Highly Efficient Catalytic Ozonization at Ultralow Temperatures of Multicomponent VOCs over the Pt/CeO2 Catalysts

Industrial flue gas has a great impact on the atmosphere environment and human health, and its emission temperatures are usually below 180 °C, which needs a new technology that can catalyze the removal of the multicomponent VOCs over high-performance catalysts in the presence of ozone. In this work, we prepared the Pt/CeO2 catalysts with different morphologies of Pt particles and investigated their catalytic performance for the ozonization of mixed VOCs (i.e., toluene and chlorobenzene (CB)). Among all of the as-prepared samples, Pt NRs/CeO2 with nanorod-like Pt particles showed excellent catalytic performance for the ozonization of toluene and CB. The T50% (the temperature at VOC conversion = 50%) values for toluene and CB ozonization were 40 and 48 °C at a space velocity of 40,000 mL g–1 h–1, respectively.
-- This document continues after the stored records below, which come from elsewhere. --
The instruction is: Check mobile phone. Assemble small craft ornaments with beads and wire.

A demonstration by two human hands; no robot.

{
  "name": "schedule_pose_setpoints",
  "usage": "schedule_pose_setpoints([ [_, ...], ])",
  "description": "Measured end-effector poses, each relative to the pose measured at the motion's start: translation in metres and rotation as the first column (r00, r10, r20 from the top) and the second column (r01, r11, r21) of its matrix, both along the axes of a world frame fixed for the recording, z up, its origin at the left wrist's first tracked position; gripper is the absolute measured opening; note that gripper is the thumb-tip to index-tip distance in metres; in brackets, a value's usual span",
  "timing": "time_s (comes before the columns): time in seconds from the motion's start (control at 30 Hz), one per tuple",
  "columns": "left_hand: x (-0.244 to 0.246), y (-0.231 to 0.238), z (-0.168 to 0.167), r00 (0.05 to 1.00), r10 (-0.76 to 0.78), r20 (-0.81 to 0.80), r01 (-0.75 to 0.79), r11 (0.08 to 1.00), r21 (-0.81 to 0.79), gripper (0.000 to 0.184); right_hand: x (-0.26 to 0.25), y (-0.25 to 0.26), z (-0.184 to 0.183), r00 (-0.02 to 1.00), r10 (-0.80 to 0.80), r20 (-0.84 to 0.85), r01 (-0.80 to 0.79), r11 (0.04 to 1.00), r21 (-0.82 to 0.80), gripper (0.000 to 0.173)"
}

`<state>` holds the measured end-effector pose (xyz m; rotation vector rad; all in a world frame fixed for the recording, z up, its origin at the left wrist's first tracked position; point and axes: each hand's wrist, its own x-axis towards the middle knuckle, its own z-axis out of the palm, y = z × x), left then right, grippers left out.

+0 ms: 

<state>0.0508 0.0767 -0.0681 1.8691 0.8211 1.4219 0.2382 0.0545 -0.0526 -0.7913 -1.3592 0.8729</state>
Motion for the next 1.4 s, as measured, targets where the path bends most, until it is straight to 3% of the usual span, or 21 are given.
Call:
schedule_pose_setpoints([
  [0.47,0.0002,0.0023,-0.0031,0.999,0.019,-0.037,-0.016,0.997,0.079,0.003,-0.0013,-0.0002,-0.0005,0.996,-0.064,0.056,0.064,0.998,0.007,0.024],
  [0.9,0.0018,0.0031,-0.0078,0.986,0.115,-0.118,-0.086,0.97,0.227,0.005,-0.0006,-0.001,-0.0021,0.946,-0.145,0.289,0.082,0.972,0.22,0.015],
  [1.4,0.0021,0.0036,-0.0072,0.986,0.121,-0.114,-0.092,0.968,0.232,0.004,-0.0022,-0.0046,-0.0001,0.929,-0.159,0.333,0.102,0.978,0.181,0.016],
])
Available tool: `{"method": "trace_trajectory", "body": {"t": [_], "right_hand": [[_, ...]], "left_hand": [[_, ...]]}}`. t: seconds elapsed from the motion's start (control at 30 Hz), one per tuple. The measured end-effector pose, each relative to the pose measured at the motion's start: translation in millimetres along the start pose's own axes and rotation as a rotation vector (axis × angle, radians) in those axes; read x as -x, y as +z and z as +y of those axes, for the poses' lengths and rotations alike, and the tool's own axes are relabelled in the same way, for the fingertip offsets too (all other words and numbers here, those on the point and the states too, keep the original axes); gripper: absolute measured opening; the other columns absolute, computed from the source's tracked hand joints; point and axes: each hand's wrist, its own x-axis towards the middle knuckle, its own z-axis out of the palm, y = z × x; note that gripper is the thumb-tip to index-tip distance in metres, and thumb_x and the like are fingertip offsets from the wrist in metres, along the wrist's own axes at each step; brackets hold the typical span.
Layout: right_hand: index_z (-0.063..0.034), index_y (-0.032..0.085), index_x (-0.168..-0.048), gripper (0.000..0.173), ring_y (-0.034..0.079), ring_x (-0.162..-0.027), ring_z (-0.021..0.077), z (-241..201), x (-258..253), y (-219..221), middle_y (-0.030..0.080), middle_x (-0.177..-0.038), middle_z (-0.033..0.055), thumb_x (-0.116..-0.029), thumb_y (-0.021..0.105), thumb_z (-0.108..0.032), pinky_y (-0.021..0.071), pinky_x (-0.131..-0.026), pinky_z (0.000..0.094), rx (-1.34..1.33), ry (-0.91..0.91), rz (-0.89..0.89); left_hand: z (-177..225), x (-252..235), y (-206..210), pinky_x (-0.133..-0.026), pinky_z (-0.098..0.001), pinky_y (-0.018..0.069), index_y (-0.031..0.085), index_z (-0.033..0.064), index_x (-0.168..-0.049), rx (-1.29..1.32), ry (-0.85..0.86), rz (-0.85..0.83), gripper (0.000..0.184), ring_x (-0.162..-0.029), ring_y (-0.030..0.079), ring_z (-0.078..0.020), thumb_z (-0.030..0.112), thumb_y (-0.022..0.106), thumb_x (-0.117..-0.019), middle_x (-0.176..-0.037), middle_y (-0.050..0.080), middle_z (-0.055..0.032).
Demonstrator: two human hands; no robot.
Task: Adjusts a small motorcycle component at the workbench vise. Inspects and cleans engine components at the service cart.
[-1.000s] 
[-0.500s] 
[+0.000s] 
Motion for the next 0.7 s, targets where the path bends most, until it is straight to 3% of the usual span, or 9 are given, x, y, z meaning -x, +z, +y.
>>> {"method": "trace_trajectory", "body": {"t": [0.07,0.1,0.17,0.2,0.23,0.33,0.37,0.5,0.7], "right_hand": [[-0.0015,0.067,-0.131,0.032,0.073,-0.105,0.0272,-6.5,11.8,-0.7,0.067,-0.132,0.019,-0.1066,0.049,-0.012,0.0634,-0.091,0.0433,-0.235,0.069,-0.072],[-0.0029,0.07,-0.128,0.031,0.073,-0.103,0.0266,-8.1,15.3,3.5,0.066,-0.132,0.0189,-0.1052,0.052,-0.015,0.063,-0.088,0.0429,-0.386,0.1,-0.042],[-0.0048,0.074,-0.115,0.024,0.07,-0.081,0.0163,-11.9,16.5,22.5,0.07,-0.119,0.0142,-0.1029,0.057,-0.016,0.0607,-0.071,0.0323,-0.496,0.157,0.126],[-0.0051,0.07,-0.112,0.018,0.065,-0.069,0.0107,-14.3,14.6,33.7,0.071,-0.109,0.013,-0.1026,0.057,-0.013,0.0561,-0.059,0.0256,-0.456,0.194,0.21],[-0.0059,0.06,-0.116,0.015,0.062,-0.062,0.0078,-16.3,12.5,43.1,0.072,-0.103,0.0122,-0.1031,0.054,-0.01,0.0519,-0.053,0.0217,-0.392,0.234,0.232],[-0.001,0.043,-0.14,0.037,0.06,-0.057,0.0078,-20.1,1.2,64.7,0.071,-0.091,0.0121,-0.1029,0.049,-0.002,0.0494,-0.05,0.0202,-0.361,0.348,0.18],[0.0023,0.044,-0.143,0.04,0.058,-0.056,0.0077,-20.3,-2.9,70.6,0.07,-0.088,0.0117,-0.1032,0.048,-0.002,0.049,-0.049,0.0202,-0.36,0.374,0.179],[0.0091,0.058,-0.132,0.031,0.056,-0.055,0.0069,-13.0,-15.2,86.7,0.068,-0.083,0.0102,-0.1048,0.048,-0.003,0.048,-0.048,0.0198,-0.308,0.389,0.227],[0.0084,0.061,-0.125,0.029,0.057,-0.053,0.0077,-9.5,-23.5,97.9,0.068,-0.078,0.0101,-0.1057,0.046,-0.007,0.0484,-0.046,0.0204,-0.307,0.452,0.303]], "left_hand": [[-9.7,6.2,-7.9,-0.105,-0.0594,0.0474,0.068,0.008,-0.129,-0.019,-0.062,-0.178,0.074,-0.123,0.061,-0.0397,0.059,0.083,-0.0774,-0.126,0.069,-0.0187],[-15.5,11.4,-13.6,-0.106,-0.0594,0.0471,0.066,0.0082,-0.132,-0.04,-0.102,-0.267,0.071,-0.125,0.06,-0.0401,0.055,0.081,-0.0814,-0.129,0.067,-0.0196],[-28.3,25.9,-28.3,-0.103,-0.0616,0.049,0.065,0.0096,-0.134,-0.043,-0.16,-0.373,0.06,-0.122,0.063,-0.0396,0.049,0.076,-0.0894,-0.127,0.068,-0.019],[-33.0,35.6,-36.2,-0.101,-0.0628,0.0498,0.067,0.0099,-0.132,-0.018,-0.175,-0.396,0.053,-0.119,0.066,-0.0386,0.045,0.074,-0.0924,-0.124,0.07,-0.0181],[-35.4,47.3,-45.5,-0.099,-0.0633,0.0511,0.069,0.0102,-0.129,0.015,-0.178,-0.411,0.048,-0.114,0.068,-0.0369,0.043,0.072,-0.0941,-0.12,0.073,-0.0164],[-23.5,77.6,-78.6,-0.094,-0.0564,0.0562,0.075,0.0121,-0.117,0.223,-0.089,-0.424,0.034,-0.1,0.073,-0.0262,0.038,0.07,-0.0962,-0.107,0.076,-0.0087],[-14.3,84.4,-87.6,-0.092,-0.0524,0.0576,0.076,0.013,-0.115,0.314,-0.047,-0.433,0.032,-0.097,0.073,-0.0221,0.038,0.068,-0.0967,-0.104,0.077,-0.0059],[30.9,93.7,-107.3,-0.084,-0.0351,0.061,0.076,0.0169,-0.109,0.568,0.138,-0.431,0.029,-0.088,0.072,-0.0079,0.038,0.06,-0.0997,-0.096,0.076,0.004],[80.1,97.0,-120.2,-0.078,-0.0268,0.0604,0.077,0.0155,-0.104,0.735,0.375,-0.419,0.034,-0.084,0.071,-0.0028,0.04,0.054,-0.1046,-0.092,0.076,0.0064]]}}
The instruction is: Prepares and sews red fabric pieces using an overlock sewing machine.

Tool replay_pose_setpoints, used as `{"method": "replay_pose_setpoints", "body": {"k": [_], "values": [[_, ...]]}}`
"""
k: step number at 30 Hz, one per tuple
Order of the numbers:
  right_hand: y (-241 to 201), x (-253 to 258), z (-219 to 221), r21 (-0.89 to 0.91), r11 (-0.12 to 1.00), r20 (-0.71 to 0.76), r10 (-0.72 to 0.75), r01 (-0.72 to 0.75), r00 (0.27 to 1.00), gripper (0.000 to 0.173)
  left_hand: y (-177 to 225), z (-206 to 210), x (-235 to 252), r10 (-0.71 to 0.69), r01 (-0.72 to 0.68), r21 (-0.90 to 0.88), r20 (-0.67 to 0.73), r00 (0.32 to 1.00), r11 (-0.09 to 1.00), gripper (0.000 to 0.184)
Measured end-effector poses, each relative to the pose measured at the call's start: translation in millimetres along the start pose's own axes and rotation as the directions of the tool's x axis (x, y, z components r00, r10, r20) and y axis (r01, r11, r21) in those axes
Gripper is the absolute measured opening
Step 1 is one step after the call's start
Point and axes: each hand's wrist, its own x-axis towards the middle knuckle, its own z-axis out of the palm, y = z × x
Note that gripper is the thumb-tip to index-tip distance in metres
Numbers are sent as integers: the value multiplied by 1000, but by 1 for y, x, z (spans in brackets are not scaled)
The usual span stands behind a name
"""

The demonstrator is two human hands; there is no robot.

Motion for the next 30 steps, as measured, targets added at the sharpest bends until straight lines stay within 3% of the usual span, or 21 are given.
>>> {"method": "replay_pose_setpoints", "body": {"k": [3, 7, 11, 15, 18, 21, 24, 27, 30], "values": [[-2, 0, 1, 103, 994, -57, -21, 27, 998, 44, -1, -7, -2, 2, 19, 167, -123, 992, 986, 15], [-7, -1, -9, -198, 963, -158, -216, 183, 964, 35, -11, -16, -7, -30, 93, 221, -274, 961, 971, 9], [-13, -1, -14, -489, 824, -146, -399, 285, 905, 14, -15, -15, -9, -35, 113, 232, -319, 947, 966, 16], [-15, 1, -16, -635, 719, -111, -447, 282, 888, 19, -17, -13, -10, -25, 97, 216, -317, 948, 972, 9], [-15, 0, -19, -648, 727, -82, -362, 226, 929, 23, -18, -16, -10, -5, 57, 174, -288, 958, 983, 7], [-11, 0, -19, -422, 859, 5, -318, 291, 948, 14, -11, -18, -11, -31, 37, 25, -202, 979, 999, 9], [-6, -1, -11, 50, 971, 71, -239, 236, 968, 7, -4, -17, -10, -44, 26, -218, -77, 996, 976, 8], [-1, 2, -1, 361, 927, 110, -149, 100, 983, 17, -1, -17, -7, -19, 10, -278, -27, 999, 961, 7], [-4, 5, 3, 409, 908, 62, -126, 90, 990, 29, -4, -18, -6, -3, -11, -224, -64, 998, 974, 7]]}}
The results of characterization revealed that the reactive oxygen species involved in the VOC ozonization were mainly the O2– and O22– species, surface oxygen vacancies of CeO2 were the active sites for the conversion of ozone to the reactive oxygen species, and the O2– species was the mainly active oxygen species in the low-temperature VOC oxidation. Furthermore, partial reactive oxygen species reacted with the Ptn+ species to generate more amount of the Pt0 species, and the metallic platinum species was the main active site for the adsorption and activation of toluene and CB. The chemisorbed VOCs at the Pt0 sites reacted with the reactive oxygen species at the interface of Pt and CeO2, resulting in the excellent low-temperature catalytic activity. Compared with the reaction without ozone participation, we find that the participation of ozone can not only decrease the reaction temperature but also reduce the production of toxic byproducts. We are sure that the Pt/CeO2 catalyst is promising in practical application for elimination of the VOCs from industrial flue gas.